One widely adopted response to this problem has been the provision of dual-walled storage tanks. An example of a double walled storage tank prepared from steel materials can be found in U.S. Pat. No. 1,886,074. However, as noted above, steel rusts. Double walled underground storage tanks have also been prepared out of fiber reinforced resin systems, such as that disclosed in U.S. Pat. No. 4,676,093. As described in both these references, the provision of two walls, alone, is insufficient. The use of a double walled storage tank is adopted to allow the installation of an alarm system, which will detect a leak in either the inner tank, the outer tank, or both. One such alarm system consists of detectors sensitive to the presence of fluid in the space between the inner and the outer tank. This is generally referred to as a "dry" alarm system. An alternative, or "wet" system, fills the space between the inner and the outer tank with a liquid, such as ethylene glycol, water or brine. When either the inner or the outer tank is punctured or otherwise develops a leak, at least a portion of the liquid contained between the two tanks will flow through the leak, the reduction in the volume of water held between the two walls being detected, by a variety of responsive means. Such systems again are described in U.S. Pat. No. 4,676,093, as well as U.S. Pat. No. 4,672,366.

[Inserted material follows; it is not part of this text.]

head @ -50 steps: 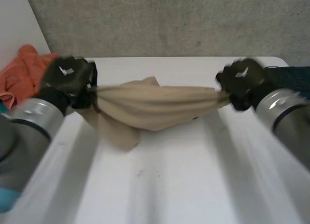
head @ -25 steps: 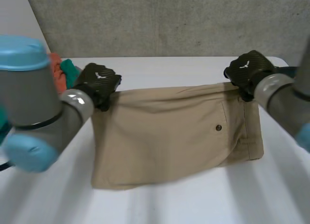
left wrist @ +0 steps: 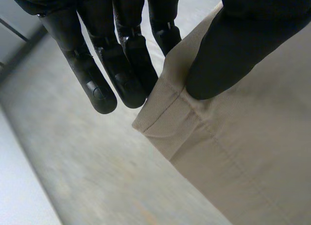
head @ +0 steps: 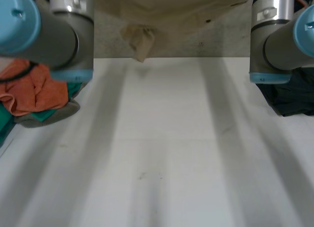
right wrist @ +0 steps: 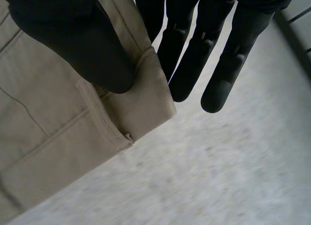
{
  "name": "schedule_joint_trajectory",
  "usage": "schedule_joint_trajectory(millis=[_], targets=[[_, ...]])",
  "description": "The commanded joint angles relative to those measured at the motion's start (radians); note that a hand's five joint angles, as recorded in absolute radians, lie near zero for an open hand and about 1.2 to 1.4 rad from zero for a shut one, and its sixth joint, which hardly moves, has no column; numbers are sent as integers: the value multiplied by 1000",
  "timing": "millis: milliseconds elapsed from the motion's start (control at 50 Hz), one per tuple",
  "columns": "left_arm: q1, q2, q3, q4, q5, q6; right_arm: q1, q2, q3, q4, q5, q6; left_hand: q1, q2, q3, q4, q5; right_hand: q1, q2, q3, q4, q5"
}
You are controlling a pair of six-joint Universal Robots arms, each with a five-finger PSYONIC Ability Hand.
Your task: Fold the laundry.
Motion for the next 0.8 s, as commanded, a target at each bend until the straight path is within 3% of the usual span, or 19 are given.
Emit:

However, the need to maintain a space between the inner and outer tanks of a double walled storage tank implies that two separate, strong tanks be constructed, and connected. In U.S. Pat. No. 4,676,093, as well as many other references, such as U.S. Pat. No. 4,739,659, this is achieved by the provision of ribs which extend between the first and second tank, providing contact therebetween, as well as circumferential reinforcement and deflection resistance. However, even in the design in U.S. Pat. No. 4,739,659, a certain amount of space between the inner and the outer wall must be left open, for the alarm or leak-detection system. This patent includes a "gas pervious" material between the inner and outer walls, the outer wall being discontinuous, tied into the side of each rib. The gas pervious material is not load-transferring, and strength is again provided by securing the outer tank wall to the ribs. Since both tanks have to be resistant to leakage or penetration, this implies that both tanks must have, independent, sufficient strength to resist puncture, fracture and compression, as they cannot share strength, no load being transmitted across the space between the two tanks, save for the limited case of the ribs. While the presence of the ribs may be employed to reduce deflection therebetween, spacing of the ribs does not permit a load or impact at a point between the ribs applied to, e.g., the outer tank, to be transmitted to, or shared with, the inner tank. Similarly, loads or impact supplied to the inner tank, cannot be shared by the outer tank. This results in independently strengthened inner and outer shells, and a significant consumption of material and man hours.
Accordingly, it is an object of this invention to provide a double walled tank, capable of being equipped with either a dry or wet alarm system, which comprises a inner and outer shell, between which load may be transmitted and shared, so as to reduce the need to provide two entirely independent tanks, and reduce the material, and man hours, involved in their construction.